There’s a brief silence.

Then he laughs.

Roars with laughter, in fact, and my heart drops into my boots.

I stare murderously at Carol’s door.

I knew it was useless.

‘I’m glad you’re amused,’ I say primly, when Reservations Guy has stopped clutching the desk, wiping his eyes and falling off his swivel chair. ‘I, on the other hand, don’t find it in the least bit funny. Thank you for your time. Goodbye.’

I hang up, my dignity in shreds, and punch ‘bargain hotels London’ into Google with so much force, it comes out as ‘bqrghain hireks Libdon’.

A second later, the phone rings, and when I snatch it up, a familiar voice says, ‘Let me lessen your stress. As I said, I’ll see what we can do for you.’

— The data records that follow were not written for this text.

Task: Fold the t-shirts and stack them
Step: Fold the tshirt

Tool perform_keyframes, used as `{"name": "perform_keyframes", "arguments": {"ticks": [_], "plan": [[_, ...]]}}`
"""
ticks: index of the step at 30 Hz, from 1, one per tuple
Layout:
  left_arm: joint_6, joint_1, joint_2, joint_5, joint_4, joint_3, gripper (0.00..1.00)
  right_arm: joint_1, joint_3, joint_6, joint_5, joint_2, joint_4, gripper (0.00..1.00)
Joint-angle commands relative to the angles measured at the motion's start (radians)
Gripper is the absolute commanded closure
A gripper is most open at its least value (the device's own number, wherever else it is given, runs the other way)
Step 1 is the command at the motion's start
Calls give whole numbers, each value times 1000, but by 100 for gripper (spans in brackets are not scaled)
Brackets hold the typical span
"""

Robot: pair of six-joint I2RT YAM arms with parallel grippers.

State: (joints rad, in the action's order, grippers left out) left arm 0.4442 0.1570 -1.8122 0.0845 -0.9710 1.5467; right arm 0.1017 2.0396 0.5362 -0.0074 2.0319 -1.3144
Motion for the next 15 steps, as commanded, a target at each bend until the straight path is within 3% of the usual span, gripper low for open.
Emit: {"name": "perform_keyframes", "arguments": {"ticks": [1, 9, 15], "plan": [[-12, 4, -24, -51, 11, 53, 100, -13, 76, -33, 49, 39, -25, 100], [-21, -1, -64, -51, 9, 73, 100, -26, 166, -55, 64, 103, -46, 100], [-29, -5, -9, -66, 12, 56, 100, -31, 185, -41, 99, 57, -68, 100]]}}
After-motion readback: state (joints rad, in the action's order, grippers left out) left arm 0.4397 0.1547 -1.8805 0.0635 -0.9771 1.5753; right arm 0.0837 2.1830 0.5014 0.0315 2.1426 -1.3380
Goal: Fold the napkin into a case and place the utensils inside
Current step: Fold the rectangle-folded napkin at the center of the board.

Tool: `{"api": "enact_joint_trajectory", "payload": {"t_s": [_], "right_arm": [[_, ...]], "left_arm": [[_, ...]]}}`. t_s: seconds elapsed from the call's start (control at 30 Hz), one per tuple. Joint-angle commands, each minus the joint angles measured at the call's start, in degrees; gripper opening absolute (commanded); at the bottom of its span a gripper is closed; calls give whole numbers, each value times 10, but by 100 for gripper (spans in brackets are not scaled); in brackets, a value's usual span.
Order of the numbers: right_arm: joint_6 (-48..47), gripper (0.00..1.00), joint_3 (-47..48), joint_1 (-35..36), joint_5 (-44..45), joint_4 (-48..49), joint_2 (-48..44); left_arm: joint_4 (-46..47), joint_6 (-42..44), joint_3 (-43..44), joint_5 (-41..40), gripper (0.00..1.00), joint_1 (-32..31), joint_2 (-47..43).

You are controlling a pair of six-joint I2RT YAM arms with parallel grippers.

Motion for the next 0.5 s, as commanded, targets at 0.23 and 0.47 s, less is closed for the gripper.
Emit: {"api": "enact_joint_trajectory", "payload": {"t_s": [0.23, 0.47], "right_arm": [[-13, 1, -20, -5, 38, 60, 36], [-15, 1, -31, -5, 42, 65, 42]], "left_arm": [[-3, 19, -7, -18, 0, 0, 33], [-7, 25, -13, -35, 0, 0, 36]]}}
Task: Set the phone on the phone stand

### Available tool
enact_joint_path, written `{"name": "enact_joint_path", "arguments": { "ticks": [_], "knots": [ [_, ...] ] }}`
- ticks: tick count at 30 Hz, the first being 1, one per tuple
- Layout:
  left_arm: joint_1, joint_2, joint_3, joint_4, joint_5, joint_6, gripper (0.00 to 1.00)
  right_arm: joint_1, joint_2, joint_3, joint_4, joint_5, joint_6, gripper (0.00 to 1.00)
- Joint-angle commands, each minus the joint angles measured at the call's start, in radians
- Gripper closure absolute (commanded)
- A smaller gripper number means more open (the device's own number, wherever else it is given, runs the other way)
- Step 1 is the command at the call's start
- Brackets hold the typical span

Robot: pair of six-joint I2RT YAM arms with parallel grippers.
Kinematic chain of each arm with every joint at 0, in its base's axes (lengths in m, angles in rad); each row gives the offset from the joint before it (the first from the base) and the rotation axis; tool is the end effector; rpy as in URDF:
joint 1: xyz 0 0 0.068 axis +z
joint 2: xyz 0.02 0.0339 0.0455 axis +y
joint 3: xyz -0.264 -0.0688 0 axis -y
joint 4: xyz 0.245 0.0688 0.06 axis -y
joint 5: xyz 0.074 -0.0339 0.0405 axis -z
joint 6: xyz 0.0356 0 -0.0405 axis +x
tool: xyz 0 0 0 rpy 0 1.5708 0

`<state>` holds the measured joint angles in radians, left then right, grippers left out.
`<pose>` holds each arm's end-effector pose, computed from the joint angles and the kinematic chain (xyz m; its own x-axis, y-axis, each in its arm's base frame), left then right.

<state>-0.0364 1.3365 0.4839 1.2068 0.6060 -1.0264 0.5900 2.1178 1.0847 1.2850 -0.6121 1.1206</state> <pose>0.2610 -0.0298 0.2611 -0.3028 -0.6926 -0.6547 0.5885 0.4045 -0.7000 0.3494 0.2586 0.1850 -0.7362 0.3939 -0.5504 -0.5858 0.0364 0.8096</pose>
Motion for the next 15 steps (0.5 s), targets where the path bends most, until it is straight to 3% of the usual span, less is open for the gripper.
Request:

I sit bolt upright. Reservations Guy. ‘Oh. Right,’ I mutter hoarsely. ‘Er, that’s great, thanks.’

‘Give me your email address.’ He sounds like he’s smiling. ‘The name’s – er – Ronald McDonald. I’ll get back to you. Oh, and look after that goldfish.’

I laugh and give him my details, feeling a whole lot better.

A minute later, I pop my head round The Boss’s door. ‘Job’s a good ‘un.’

‘It bloody better be,’ she yells after me, as I skip out and grab my coat.

Chapter Three

I’m in such a hurry to leave, I don’t even notice the rain.

All week, the weather reporters have been banging on about a spectacular storm that will sweep north, arriving just in time for today’s commuter exodus.

Luckily, I thought to wear my new raincoat this morning – the one I fished out of a bargain bin at a camping shop. It’s fairly obvious why no one wanted it. The last time swirly orange and purple Paisley pattern was on trend, I probably wasn’t even alive. Plus it’s a large size and therefore swamps me. But it’s functional, and that’s what’s important.

As I emerge from the chemist’s, the sky turns spookily dark and thunder crashes overhead. A fork of lightning splits the sky and big fat raindrops begin to splat onto the pavement. Everyone hurries to get somewhere.